Needless to say, because even oppressive, criminal, and genocidal governments cloak their atrocities in the language of virtue, none of this rhetoric should be taken seriously. There is no reason to expect Americans to be uniquely immune to self-delusion. If those who commit evil and those who do good always both profess to be doing good, national stories are worthless as tests of truth. Sensible people pay scant attention to declarations of noble intent by leaders, because they are a universal. What matters is the historical record.

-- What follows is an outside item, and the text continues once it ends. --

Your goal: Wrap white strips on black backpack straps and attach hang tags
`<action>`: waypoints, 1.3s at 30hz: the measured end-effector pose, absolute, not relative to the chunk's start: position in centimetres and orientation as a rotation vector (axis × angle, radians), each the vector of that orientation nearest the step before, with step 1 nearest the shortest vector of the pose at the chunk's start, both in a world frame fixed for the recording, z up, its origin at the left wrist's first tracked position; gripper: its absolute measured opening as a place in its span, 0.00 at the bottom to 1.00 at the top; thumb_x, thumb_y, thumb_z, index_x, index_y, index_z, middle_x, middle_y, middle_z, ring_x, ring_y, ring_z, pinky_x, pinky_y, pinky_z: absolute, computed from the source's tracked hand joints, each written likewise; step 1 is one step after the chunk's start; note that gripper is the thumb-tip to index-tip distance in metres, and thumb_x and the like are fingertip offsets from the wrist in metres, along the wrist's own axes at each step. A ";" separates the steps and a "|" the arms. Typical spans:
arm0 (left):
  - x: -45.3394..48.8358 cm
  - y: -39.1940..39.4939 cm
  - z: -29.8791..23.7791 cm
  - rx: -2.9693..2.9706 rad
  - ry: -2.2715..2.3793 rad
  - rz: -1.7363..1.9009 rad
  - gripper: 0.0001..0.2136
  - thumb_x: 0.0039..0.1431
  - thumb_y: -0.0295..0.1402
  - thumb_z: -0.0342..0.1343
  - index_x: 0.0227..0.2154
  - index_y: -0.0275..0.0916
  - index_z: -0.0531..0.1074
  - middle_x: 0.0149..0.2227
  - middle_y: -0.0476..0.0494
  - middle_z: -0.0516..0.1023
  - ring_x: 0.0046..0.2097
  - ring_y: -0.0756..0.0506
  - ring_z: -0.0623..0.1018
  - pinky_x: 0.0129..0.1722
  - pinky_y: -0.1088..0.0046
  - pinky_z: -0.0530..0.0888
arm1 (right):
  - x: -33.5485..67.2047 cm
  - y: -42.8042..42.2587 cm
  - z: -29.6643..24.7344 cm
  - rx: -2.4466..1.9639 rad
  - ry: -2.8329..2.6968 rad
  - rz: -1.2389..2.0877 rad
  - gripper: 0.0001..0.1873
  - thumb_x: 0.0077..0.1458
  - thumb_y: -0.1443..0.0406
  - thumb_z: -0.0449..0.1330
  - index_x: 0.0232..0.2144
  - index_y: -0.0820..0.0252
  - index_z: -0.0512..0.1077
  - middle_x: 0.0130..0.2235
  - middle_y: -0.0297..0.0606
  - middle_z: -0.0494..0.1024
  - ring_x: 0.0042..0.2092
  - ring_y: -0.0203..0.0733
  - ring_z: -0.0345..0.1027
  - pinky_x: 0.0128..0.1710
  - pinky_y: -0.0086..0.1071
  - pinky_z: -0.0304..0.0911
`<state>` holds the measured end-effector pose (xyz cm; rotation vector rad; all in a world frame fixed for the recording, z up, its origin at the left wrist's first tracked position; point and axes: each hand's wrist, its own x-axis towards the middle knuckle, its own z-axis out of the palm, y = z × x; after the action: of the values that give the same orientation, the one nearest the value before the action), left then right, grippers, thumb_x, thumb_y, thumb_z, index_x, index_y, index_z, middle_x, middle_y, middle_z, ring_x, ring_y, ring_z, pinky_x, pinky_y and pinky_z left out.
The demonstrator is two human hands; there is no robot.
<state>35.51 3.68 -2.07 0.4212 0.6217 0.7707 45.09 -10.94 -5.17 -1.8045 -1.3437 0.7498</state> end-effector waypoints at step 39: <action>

The received wisdom is that the United States is committed to promoting democracy and human rights (sometimes called “Wilsonian idealism” or “American exceptionalism”). But the facts are consistent with the following theory instead: The United States is very much like other powerful states. It pursues the strategic and economic interests of dominant sectors of the domestic population.[9] In practice, this means that the United States has typically acted with almost complete disregard for moral principle and the rule of law, except insofar as complying with principle and law serves the interests of American elites. There is little evidence of authentic humanitarian concern among leading statesmen, and when it does exist, it is acted upon only to the extent that doing so does not go against domestic elites’ interests. American foreign policy is almost never made in accordance with the stated ideals, and in fact is far more consistent with what Adam Smith called “the vile maxim of the masters of mankind” in “every age of the world,” namely: “All for ourselves and nothing for other people.”[10]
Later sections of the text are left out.